Cada cílio perfeitamente colocado.

Cada pincelada delicadamente feita.

Saiu da folha e ganhou vida própria.

Mas não pode ir para aonde quer ir.

No museu tu és pendurada.

Alardeada como um troféu, sempre impecável, observe a iluminação e os olhares, mostre seus melhores ângulos, não escolha a moldura errada.

O tempo passa, a pintura lasca, as aquarelas desbotam.

Os olhares passam a ser escassos e cruéis.

Ainda presa aquela parede, ainda refém dos críticos de arte.
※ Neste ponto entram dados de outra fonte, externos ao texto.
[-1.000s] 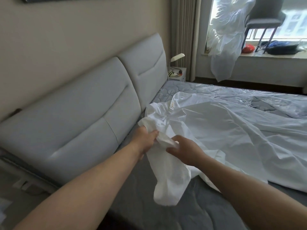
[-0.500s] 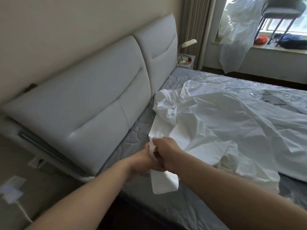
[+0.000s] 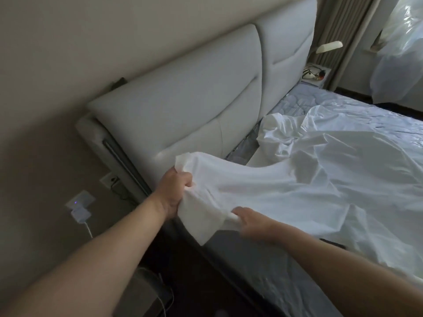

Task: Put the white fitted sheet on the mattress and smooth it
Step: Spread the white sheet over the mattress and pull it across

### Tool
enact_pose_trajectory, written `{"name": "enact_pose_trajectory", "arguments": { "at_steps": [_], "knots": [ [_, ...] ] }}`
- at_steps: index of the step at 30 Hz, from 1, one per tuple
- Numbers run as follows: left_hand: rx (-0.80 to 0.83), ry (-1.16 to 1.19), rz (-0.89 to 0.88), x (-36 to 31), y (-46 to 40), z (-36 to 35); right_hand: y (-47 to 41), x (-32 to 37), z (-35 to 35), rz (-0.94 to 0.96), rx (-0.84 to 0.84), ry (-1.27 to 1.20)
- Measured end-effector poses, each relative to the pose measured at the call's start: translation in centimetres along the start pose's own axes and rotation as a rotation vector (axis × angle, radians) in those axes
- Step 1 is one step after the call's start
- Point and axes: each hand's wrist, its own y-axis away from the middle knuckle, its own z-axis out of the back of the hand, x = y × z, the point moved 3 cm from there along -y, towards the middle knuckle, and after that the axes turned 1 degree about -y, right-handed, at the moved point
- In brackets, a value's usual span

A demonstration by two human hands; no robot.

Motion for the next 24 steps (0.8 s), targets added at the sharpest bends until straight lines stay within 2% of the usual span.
{"name": "enact_pose_trajectory", "arguments": {
  "at_steps": [2, 6, 10, 12, 18, 21, 24],
  "knots": [
    [-0.03, 0.08, -0.029, -0.8, -0.5, 2.3, -0.8, -2.0, -1.7, -0.063, 0.007, 0.273],
    [-0.063, 0.113, 0.008, -0.1, -2.1, 6.8, -2.6, -3.5, -3.6, -0.104, -0.085, 0.359],
    [-0.341, -0.283, 0.138, 5.4, -5.2, 11.2, -4.3, -2.2, -7.8, -0.053, 0.122, 0.425],
    [-0.39, -0.503, 0.21, 9.3, -6.7, 13.0, -4.9, -2.2, -10.0, -0.048, 0.175, 0.38],
    [-0.261, -0.839, 0.299, 18.8, -10.5, 14.3, -8.4, -3.7, -13.7, -0.167, 0.072, 0.063],
    [-0.251, -0.888, 0.309, 22.2, -12.3, 13.9, -10.4, -4.5, -15.2, -0.207, 0.056, 0.023],
    [-0.412, -0.82, 0.269, 23.2, -13.2, 13.8, -11.9, -4.5, -16.4, -0.253, 0.017, -0.027]
  ]
}}
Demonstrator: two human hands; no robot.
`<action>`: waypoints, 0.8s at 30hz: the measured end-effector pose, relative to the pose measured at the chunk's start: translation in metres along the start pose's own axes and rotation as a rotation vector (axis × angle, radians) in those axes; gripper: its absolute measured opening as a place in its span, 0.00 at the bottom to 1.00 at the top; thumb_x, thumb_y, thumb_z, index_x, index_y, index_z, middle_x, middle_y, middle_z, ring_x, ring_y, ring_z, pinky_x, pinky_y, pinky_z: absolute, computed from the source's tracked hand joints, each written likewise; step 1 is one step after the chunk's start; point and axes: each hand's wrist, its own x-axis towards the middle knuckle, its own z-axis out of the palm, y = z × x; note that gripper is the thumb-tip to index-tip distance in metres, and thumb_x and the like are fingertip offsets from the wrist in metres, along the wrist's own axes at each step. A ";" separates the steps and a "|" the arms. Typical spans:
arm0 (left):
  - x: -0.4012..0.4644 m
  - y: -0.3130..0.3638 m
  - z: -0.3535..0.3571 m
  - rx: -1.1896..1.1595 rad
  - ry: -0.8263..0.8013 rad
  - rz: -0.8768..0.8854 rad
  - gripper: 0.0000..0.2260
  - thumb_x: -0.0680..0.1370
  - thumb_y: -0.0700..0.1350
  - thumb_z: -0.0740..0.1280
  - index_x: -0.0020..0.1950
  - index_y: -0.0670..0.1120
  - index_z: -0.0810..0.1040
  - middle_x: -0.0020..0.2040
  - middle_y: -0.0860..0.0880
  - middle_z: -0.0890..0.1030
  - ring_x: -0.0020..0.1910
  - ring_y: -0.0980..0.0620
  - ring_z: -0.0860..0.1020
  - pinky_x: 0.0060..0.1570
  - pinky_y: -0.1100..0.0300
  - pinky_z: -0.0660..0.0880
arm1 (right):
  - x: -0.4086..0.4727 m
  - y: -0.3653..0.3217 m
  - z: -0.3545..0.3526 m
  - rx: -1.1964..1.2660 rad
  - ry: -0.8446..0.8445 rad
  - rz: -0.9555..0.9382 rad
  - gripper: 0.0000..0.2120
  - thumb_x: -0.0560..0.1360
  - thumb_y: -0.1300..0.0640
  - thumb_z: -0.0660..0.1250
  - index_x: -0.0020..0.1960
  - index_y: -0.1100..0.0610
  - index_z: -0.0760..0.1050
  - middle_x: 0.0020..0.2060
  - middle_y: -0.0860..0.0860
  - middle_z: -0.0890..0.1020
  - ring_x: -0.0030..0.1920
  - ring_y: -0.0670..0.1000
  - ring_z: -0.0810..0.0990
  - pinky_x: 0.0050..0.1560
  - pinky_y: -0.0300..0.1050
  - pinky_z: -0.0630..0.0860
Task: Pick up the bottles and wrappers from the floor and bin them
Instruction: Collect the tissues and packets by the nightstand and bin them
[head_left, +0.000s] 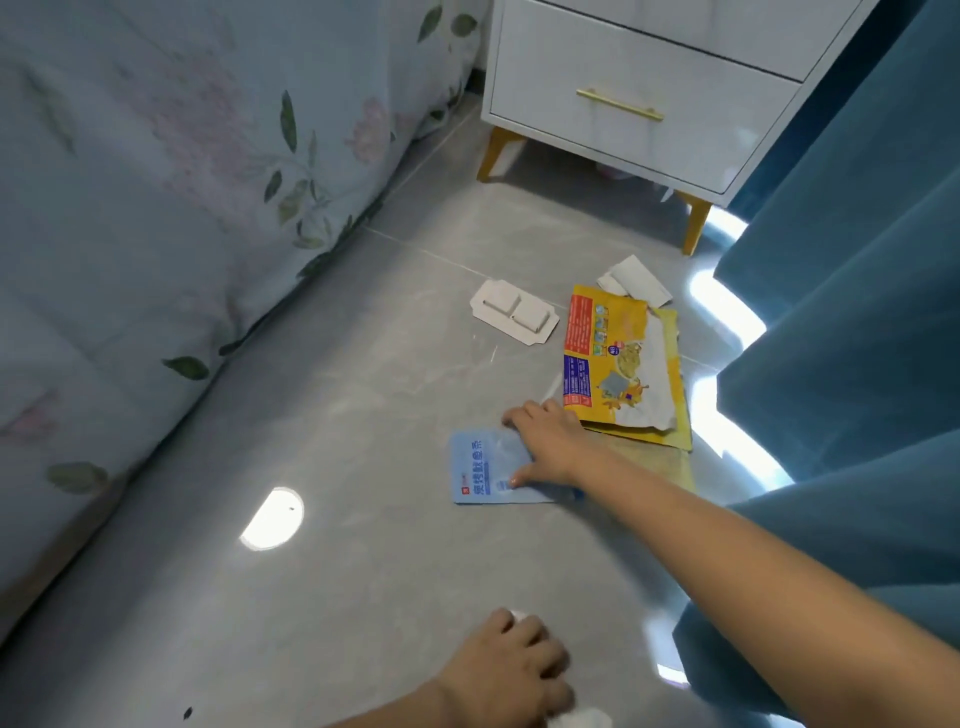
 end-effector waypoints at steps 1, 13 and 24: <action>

Em frente a sua exposição existe uma janela, o verde das árvores contrasta com o cinza das edificações. Uma mãe beija sua criança, amantes se abraçam, o cachorro corre atrás de sua família.

Mas você não, obras de arte são intocáveis, lembra?

Aonde vai?

Volte aqui, os óleos não aguentam a luz do sol.

Não vire aí, a tela irá desfiar se tocar nos arbustos.

Evite a saída, é tão mais seguro aqui dentro…

O público te encara, chocado. O que fez?

Palmas.

O curador vem te dar um abraço, ainda não entende.

“De res a civis” ele diz.

A pintura havia virado artista e seus medos haviam sido expostos.

Parabéns.

Eu sou a pessoa do outro lado do espelho.